Hyunjinin kolunu dürttüğümde konuştum "Hey minhonun yüzüne bak? sonunda evine dönmüş olmasın?"
Hyunjin cevap verdi "Dönse ne olur? hiçbir şey çalamadık nerdeyse! Polisler neden devriye geziyorsa! o günü mü bulmuşlardı" dedi dişlerinin arasında konuşarak
"Polisler gelmeseydi de pek bir şey bulamıcaktık, en az 4 odaya baktım bomboştu" dedim düşünerek
konuşmaya devam ettim "Sadece bi saat takımı çalabildim!"
Hyunjin devam etti "Belki saatler para eder."
Kafamı sağa sola sallarken konuştum "Bence başka evleri falan vardır bunların, of zenginin evini bulmak da zor!"
Hyunjin aklına bir şey gelmişçesine kıkırdadı " Chanla barıştın mı sen? her gün bana yazıyor gruba yazamadığından"

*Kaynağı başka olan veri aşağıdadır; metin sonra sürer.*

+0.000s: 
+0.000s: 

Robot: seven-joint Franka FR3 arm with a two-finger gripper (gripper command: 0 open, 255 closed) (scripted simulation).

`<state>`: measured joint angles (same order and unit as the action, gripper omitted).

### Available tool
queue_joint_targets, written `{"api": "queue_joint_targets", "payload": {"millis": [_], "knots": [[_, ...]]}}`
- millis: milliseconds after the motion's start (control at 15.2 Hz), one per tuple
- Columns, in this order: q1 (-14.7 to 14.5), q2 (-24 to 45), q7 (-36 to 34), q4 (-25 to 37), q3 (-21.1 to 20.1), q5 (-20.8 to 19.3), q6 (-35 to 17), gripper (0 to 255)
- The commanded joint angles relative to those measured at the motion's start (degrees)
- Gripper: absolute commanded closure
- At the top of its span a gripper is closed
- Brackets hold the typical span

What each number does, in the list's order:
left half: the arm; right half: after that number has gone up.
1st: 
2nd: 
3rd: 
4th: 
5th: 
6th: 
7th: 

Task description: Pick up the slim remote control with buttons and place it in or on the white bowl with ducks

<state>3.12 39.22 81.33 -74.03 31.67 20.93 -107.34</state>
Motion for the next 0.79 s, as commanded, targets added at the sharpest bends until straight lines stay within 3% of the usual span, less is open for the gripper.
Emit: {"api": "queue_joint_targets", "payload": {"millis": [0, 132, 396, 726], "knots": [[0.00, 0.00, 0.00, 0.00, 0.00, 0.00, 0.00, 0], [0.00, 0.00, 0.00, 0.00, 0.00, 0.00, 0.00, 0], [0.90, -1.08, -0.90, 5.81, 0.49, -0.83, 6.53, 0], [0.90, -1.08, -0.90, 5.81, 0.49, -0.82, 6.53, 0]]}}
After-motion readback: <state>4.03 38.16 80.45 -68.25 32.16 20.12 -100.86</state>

Gözümü devirdim " Konuşmuyorum, öyle şaka mı olur amına koyayım? altıma yapıyordum yakalandım diye."
Hyunjin seslice güldüğünde bir kaç masa bize dönmüştü" Yavaş olsana mal"
"Ne yapayım çok komik"
"Bir de kafama silah dayıyor sorunlu yemin ederim"
"Sen de mal mısın ji, bu şakayı 7. yapışı her seferinde yiyorsun!" dedi gülmeye devam ederken
Bize doğru gelen jeongin dikkatimi çekerken hyunjine döndüm "Sanırım bu akşam kimin evine gireceğiz biliyorum."
.
.
.
.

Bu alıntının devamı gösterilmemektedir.